> _Directions for this task_: Return, without anything added, the lines from the one containing "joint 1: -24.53" through the end of the entries below, exactly as written.

Records excerpted from a collection:
§ §

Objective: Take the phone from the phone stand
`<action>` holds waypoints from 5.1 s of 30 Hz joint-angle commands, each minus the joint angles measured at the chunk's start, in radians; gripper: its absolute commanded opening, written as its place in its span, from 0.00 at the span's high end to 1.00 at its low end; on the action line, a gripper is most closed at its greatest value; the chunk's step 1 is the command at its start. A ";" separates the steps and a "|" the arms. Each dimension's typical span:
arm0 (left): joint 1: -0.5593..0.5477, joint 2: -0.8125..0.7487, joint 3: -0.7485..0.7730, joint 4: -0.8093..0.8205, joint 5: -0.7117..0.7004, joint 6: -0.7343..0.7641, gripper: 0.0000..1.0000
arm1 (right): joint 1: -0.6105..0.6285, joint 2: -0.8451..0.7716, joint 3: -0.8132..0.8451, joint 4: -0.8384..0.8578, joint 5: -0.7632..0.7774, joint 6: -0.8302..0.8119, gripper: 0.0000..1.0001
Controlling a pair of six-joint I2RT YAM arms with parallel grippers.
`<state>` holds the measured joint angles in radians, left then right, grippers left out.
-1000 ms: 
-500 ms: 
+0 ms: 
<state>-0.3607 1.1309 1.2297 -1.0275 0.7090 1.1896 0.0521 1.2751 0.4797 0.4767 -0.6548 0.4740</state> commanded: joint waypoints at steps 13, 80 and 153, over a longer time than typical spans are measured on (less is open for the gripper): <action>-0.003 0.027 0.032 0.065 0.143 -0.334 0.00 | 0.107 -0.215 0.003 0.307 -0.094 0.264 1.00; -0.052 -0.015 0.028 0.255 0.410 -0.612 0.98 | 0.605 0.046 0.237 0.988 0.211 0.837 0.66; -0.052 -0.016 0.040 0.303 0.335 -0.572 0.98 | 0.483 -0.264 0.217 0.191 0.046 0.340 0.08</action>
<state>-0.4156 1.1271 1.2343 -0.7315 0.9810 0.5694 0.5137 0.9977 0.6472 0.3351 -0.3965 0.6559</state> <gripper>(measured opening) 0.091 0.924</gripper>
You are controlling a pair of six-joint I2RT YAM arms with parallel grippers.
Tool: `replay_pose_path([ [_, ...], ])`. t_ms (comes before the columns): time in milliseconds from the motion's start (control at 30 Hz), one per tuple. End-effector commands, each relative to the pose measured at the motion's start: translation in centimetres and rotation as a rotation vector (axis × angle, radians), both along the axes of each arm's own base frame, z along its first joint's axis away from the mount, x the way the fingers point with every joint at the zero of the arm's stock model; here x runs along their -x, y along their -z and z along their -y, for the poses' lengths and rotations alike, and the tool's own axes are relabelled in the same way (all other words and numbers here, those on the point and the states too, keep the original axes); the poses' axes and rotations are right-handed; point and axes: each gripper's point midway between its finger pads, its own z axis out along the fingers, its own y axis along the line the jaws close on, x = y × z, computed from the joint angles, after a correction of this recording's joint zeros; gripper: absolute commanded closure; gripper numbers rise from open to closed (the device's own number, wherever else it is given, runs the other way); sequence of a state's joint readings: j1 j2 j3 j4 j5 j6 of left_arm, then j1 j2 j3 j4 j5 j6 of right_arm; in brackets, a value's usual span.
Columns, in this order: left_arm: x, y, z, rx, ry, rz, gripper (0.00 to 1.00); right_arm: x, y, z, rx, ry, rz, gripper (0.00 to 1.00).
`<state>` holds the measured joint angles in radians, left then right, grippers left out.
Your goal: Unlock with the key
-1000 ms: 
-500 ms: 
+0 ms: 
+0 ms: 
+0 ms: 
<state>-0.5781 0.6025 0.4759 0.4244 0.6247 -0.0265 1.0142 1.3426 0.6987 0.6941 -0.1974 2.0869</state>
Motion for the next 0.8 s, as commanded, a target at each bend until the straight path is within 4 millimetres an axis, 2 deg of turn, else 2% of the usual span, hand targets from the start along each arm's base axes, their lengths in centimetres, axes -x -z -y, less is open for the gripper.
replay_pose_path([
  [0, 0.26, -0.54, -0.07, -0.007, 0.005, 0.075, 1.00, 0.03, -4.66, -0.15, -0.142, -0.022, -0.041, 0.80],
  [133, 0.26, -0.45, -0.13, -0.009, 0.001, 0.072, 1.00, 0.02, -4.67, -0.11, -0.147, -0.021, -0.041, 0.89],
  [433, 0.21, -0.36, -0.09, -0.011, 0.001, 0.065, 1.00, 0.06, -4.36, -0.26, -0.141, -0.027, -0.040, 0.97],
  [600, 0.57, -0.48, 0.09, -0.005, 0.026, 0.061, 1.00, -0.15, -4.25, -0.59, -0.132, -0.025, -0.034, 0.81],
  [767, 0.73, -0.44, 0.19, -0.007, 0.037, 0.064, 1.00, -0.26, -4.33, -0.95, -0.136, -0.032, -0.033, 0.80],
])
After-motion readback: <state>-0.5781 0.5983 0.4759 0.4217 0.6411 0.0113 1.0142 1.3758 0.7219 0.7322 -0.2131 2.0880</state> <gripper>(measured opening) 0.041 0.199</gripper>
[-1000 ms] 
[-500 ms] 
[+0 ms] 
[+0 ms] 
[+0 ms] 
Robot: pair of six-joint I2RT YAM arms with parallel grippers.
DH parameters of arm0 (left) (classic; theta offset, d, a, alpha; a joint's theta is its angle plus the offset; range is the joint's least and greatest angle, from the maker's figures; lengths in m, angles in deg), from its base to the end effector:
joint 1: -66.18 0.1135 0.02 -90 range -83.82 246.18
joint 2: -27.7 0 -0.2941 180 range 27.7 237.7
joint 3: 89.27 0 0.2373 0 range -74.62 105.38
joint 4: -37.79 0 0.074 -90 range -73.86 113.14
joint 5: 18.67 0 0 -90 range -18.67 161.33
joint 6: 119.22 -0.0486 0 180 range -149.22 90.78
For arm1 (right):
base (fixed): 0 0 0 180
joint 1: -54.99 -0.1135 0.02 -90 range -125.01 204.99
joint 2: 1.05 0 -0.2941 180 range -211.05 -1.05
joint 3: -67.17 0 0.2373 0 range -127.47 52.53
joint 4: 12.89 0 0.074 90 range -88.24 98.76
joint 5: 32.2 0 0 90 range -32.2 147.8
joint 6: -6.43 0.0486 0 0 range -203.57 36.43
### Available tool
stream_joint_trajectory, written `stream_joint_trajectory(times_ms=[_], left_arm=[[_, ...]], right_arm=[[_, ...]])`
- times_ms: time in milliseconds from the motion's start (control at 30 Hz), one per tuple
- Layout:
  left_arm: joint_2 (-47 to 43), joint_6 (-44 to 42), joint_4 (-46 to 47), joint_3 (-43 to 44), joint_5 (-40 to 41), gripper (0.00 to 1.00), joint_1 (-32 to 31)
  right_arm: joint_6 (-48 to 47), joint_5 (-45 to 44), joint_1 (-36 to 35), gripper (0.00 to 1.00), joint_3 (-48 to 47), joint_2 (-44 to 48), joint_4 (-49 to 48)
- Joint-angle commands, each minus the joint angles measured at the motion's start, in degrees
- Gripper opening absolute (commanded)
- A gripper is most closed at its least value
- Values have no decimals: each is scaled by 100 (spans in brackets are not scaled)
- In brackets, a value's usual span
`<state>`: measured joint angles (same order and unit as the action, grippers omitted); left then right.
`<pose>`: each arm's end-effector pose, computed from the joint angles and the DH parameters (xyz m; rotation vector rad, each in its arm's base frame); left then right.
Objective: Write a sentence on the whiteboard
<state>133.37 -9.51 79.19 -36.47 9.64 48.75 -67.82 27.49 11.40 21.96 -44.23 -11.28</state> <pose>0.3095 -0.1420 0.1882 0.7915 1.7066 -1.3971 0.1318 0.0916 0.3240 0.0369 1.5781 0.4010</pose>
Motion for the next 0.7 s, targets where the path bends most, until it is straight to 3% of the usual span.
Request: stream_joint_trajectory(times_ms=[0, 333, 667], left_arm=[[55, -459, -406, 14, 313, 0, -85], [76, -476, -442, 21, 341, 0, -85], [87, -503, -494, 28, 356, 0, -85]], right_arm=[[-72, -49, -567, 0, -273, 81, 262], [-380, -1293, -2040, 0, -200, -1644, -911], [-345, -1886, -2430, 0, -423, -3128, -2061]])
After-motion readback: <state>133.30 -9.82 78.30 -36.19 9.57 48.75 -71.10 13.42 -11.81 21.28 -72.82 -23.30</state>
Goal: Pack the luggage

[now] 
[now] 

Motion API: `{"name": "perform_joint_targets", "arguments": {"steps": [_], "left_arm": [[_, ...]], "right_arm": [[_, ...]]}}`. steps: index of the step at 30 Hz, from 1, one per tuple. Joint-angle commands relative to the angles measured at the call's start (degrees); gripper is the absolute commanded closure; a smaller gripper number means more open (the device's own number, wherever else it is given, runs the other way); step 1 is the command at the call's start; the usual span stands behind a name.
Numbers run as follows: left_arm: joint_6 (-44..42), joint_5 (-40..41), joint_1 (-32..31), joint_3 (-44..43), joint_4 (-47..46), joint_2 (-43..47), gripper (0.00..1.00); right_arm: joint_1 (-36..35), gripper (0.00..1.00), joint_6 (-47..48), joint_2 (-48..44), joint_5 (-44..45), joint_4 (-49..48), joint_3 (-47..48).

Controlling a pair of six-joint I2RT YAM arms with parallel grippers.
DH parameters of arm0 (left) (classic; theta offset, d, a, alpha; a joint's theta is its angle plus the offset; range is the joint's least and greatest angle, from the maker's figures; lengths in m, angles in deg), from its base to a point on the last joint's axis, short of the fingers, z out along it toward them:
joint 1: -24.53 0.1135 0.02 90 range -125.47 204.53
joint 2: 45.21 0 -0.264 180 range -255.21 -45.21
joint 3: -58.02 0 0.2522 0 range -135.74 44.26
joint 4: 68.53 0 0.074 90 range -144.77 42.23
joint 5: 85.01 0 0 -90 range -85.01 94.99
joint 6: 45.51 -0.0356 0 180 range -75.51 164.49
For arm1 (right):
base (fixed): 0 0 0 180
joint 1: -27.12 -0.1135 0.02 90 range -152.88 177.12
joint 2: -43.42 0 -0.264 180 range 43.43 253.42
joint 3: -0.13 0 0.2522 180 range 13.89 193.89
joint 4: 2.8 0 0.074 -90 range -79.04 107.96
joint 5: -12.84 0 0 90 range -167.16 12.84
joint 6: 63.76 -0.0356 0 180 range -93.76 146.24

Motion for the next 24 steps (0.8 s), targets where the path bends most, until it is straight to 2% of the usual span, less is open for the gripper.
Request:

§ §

> _Task response_:
joint 1: -24.53 0.1135 0.02 90 range -125.47 204.53
joint 2: 45.21 0 -0.264 180 range -255.21 -45.21
joint 3: -58.02 0 0.2522 0 range -135.74 44.26
joint 4: 68.53 0 0.074 90 range -144.77 42.23
joint 5: 85.01 0 0 -90 range -85.01 94.99
joint 6: 45.51 -0.0356 0 180 range -75.51 164.49
For arm1 (right):
base (fixed): 0 0 0 180
joint 1: -27.12 -0.1135 0.02 90 range -152.88 177.12
joint 2: -43.42 0 -0.264 180 range 43.43 253.42
joint 3: -0.13 0 0.2522 180 range 13.89 193.89
joint 4: 2.8 0 0.074 -90 range -79.04 107.96
joint 5: -12.84 0 0 90 range -167.16 12.84
joint 6: 63.76 -0.0356 0 180 range -93.76 146.24

Motion for the next 24 steps (0.8 s), targets where the path bends most, until it is straight to 2% of the usual span, less is open for the gripper.
Request:

The output is complete, and nothing more is needed.